The next year, Banwarth became a morale captain, something Easton said he was perfectly suited for.

“He’s so easygoing and approachable,” said Easton, the Dance Marathon special-events chairman. “He’s always willing to help, and he can find the good in any type of person.”

Banwarth’s job this year is to motivate 49 morale captains and keep them focused on the ultimate goal — attracting and retaining as many volunteers as possible by Feb. 5, the day the 24-hour final event kicks off at the IMU.

“I just try to pass on that inspiration and get that fire going,” he said.

UI senior Betsy Webb, a morale captain, said he does the job well.
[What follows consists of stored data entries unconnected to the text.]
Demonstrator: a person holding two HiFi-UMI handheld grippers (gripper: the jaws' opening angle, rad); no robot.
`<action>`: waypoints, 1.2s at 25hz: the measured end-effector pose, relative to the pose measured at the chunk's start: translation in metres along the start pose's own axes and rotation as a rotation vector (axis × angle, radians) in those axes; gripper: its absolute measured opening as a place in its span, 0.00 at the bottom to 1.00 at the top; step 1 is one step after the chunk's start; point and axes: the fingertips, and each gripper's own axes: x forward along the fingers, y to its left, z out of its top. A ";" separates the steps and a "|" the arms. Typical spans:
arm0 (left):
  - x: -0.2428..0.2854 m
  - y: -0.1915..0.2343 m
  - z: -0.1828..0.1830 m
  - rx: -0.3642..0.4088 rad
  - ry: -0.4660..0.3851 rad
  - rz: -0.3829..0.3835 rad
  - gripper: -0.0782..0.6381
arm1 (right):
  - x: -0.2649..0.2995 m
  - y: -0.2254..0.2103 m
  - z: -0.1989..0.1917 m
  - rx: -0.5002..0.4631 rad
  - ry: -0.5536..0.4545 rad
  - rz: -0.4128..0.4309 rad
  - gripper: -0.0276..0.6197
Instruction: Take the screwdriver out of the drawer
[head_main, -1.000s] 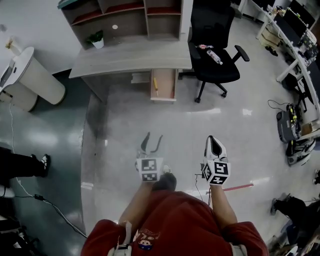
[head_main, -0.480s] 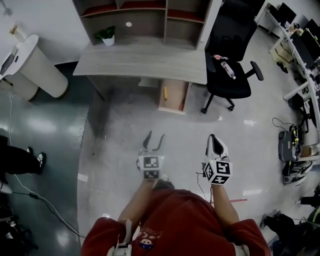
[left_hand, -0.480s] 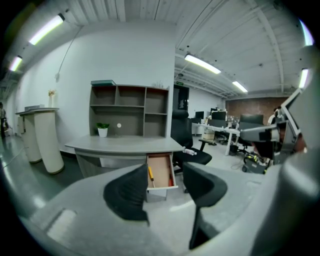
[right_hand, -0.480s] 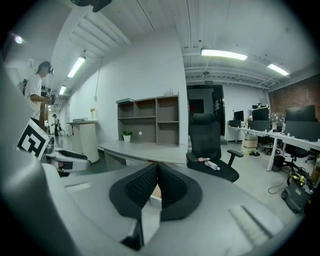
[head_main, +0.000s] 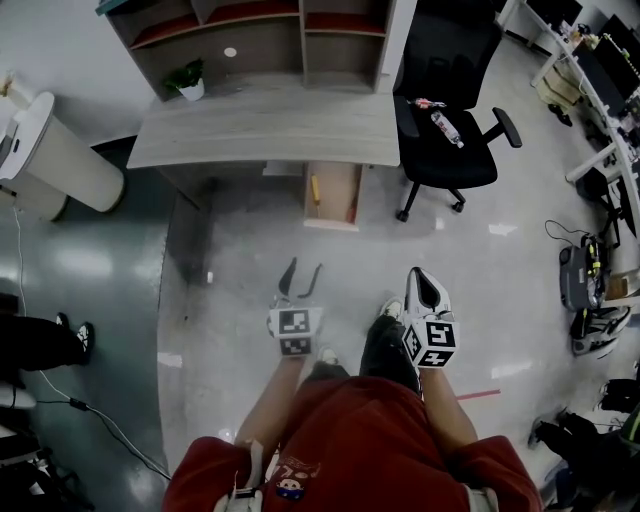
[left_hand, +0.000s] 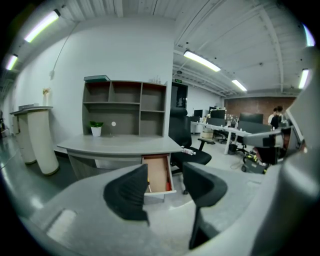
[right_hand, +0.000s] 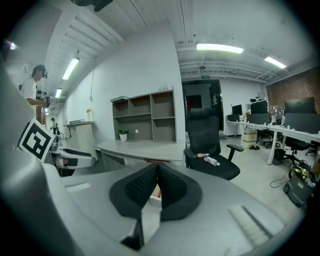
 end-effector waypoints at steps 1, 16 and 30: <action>0.007 -0.002 0.000 0.001 0.004 0.005 0.41 | 0.006 -0.007 0.000 0.003 -0.002 0.005 0.04; 0.155 -0.030 0.054 -0.020 0.055 0.117 0.41 | 0.153 -0.119 0.048 0.006 0.021 0.143 0.04; 0.264 -0.072 0.099 -0.024 0.094 0.184 0.41 | 0.245 -0.213 0.082 0.007 0.033 0.247 0.04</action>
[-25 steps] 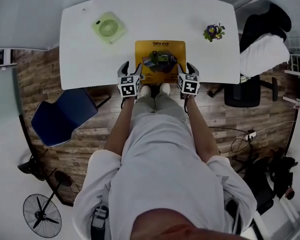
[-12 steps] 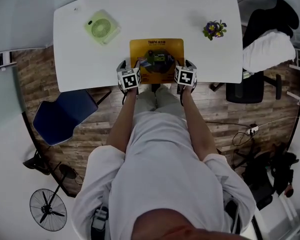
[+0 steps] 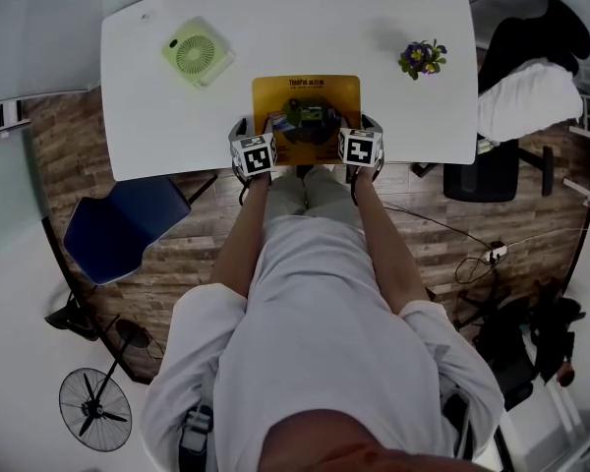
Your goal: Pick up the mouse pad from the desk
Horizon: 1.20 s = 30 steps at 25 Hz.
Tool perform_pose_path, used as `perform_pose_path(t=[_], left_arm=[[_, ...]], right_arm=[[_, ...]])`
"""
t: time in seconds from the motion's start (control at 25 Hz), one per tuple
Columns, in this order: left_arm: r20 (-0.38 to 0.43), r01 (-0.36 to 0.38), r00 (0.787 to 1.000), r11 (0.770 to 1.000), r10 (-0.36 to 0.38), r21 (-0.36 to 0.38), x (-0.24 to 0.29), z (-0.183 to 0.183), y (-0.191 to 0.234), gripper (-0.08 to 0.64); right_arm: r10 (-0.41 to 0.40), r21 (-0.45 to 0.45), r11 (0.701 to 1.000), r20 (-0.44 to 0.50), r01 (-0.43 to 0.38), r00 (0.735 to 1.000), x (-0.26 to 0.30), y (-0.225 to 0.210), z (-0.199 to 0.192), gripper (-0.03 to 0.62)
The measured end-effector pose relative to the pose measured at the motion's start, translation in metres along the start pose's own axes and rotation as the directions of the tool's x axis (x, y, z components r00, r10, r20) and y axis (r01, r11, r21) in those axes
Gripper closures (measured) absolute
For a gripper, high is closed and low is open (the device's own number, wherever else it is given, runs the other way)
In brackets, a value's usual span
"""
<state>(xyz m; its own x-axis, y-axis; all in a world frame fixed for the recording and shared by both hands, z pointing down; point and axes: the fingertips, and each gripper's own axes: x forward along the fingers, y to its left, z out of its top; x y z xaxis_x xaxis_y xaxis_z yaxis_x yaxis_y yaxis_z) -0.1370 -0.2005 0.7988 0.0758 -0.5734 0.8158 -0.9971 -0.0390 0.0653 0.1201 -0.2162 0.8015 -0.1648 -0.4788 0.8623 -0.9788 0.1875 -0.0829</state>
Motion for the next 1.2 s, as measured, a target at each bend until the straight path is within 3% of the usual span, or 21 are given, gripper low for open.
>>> perform_pose_path(t=[0.12, 0.24, 0.64, 0.88, 1.2], left_arm=[[0.003, -0.008, 1.000, 1.000, 0.008, 0.013, 0.000, -0.001, -0.004, 0.314], [-0.001, -0.004, 1.000, 1.000, 0.004, 0.022, 0.003, 0.000, -0.012, 0.396], [-0.003, 0.030, 1.000, 1.000, -0.030, -0.004, 0.000, 0.000, -0.013, 0.430], [-0.006, 0.084, 0.996, 0.996, -0.084, 0.004, -0.002, 0.001, -0.021, 0.494], [0.003, 0.142, 0.990, 0.989, -0.142, -0.034, -0.005, 0.003, -0.023, 0.522]], right_arm=[[0.001, 0.024, 1.000, 0.005, -0.001, 1.000, 0.000, 0.002, -0.001, 0.399], [0.008, 0.041, 0.999, 0.009, -0.009, 1.000, 0.000, 0.001, -0.001, 0.402], [0.028, 0.066, 0.997, 0.000, -0.028, 1.000, 0.000, -0.002, -0.002, 0.431], [0.065, 0.083, 0.994, 0.008, -0.066, 0.998, -0.002, 0.002, -0.001, 0.516], [0.111, 0.029, 0.993, 0.028, -0.112, 0.993, -0.007, 0.008, 0.001, 0.540]])
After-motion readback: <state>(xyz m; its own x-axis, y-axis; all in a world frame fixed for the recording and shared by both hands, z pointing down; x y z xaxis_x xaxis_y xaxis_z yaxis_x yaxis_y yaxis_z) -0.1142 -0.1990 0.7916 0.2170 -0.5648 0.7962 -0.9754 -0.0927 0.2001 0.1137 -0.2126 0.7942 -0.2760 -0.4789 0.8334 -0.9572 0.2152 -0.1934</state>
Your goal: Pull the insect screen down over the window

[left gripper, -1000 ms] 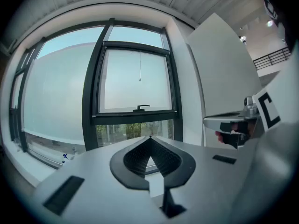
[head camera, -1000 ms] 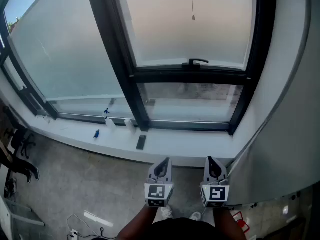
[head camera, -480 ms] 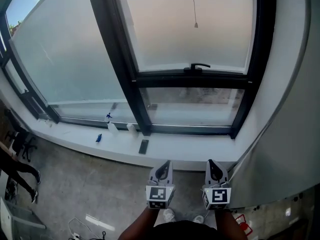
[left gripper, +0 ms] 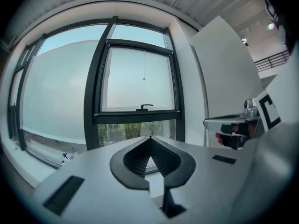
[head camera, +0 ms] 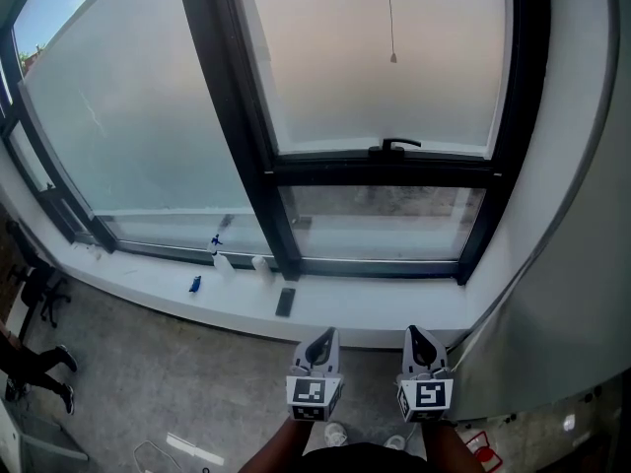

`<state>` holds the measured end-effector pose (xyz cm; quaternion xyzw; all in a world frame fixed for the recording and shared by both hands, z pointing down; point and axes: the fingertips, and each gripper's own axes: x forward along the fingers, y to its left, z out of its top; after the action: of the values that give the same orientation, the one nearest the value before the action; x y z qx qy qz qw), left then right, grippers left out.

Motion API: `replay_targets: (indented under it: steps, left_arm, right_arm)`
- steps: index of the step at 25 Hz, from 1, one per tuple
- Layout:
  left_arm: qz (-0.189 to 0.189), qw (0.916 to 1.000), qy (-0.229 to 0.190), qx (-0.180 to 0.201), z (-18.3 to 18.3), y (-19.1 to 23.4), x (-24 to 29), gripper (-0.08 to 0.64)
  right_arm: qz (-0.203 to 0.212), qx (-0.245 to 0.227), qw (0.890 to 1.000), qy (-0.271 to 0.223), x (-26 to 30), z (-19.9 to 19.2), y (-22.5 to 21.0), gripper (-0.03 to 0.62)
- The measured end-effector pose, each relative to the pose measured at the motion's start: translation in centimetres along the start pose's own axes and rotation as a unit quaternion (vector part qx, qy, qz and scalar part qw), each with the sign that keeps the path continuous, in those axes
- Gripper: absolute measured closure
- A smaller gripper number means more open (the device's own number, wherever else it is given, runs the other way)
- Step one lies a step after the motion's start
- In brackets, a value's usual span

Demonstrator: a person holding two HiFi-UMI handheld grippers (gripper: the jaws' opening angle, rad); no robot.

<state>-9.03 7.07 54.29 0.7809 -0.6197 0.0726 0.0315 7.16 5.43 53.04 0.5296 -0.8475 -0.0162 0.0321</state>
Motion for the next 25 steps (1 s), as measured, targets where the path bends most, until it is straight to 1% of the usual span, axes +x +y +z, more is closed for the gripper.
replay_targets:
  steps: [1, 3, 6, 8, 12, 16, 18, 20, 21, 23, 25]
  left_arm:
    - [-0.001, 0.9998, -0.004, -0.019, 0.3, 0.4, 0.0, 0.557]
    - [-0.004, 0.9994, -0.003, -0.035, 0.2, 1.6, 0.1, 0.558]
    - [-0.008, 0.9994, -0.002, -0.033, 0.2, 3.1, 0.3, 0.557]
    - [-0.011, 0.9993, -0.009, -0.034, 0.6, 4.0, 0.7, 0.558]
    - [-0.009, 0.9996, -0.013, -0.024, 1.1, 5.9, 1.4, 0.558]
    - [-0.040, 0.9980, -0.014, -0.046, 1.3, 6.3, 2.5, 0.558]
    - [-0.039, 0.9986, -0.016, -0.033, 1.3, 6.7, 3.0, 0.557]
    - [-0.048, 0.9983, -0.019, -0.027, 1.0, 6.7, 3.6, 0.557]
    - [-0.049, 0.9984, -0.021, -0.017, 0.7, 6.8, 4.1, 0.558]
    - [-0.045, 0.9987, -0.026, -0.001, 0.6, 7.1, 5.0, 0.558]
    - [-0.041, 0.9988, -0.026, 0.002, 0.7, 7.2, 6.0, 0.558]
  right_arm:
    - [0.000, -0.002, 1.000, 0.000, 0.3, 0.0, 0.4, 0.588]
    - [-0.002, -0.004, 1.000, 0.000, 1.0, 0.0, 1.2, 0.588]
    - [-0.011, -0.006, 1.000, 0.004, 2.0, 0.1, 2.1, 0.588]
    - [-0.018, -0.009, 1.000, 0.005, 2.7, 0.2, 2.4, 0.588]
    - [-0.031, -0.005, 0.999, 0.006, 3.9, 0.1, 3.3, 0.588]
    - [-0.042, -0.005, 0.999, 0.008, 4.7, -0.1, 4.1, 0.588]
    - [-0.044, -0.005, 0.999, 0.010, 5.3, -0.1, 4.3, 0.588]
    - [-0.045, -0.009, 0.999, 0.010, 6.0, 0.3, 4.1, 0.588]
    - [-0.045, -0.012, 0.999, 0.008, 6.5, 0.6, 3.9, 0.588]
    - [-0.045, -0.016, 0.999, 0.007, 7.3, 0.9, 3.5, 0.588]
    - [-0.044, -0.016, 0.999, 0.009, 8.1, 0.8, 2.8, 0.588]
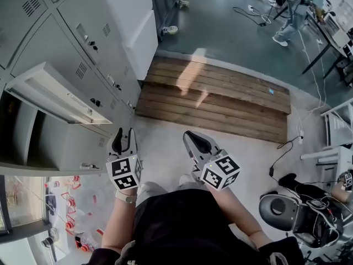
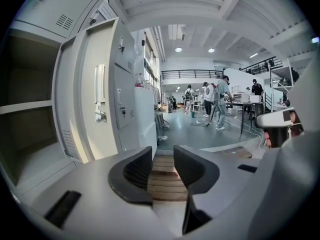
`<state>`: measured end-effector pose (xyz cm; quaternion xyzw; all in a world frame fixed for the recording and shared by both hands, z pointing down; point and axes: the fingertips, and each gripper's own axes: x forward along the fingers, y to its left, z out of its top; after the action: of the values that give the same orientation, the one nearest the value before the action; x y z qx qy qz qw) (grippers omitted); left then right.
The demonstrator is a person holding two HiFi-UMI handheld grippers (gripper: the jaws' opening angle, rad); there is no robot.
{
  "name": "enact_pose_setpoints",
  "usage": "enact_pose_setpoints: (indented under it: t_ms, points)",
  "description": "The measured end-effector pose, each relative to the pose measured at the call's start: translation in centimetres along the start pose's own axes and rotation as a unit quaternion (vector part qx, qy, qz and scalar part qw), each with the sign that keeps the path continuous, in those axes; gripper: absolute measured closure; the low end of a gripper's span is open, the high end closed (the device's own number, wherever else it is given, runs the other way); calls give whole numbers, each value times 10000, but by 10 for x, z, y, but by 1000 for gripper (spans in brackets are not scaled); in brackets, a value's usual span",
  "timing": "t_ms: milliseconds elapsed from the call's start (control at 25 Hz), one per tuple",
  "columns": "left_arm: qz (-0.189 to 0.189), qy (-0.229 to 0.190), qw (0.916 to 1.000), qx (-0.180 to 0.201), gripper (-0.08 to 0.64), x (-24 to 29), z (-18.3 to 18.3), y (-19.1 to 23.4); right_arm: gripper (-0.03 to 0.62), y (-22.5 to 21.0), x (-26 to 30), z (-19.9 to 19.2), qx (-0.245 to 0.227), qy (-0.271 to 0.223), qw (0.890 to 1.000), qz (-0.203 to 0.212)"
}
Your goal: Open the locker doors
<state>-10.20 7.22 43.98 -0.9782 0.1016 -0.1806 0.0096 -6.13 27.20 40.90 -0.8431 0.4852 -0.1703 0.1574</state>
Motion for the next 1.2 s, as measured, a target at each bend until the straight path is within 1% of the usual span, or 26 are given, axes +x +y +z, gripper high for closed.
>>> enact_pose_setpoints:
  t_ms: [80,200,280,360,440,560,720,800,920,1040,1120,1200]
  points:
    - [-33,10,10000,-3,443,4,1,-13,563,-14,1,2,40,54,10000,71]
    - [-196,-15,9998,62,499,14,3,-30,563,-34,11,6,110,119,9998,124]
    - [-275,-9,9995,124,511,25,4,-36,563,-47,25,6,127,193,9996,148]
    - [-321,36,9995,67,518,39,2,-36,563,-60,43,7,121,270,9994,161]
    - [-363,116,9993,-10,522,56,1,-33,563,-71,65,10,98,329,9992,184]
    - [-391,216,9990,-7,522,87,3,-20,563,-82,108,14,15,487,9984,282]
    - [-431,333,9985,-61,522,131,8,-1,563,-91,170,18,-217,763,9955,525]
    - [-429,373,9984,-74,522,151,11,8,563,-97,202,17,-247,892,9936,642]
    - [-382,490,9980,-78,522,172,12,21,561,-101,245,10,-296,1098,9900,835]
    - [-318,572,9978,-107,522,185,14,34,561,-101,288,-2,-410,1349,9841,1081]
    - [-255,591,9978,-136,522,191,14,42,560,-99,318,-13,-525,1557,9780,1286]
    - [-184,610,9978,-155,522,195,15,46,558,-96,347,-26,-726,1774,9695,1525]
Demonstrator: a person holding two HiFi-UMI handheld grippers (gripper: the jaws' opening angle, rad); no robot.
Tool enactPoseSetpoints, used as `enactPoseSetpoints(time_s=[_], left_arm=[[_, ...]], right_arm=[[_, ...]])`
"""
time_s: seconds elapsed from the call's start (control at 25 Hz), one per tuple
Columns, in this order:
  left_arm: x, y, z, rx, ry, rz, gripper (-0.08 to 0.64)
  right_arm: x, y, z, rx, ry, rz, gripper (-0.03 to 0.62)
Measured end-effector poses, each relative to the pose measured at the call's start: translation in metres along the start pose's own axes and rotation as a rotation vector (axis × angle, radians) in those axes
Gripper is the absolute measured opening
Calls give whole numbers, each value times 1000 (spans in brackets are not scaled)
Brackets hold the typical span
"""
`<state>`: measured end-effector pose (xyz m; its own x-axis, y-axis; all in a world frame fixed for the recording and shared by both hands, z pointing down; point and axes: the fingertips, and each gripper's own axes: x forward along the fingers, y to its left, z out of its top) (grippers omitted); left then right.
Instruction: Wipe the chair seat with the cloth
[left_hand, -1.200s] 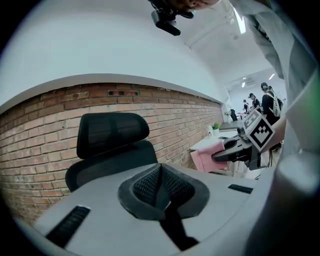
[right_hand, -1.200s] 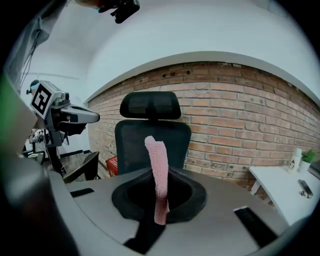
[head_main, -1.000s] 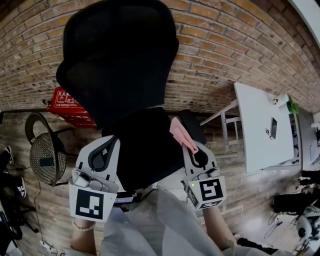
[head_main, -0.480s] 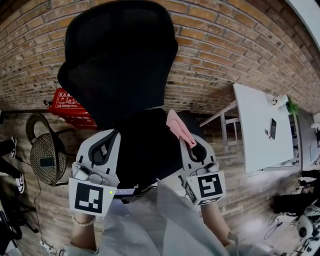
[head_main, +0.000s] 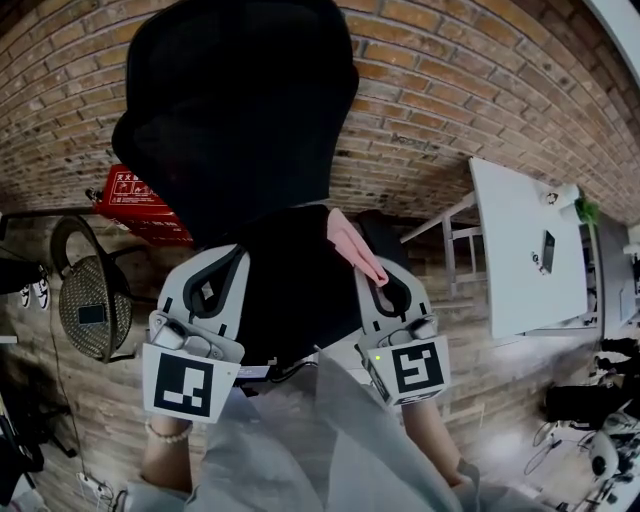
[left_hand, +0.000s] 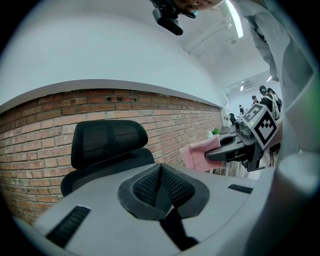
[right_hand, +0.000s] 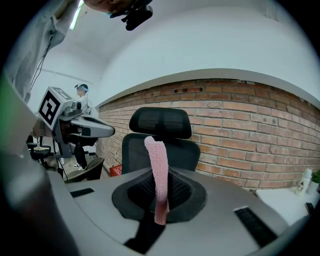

From inspiring the captains to helping with day-to-day tasks, such as organizing, she said, Banwarth has been there every step of the way.

He said students such as Webb are one of the best parts of the experience.

“You’re with people who have fallen in love with the same thing you have,” he said.

Despite his passion for the group, he admitted some aspects of the experience are tough.
He recalled his first year at the event when his group went into the “Dancing in Our Hearts” room, dedicated to those children who have lost their fight with cancer.

“I was afraid,” he recalled. “It’s tough to hear about.”

But the challenges and triumphs Banwarth has experienced over the past three years have changed him, he said. And he’s not sure what he’ll do without it after he graduates in May with a degree in management.

“I’ve been told that you find ways to take Dance Marathon with you,” he said.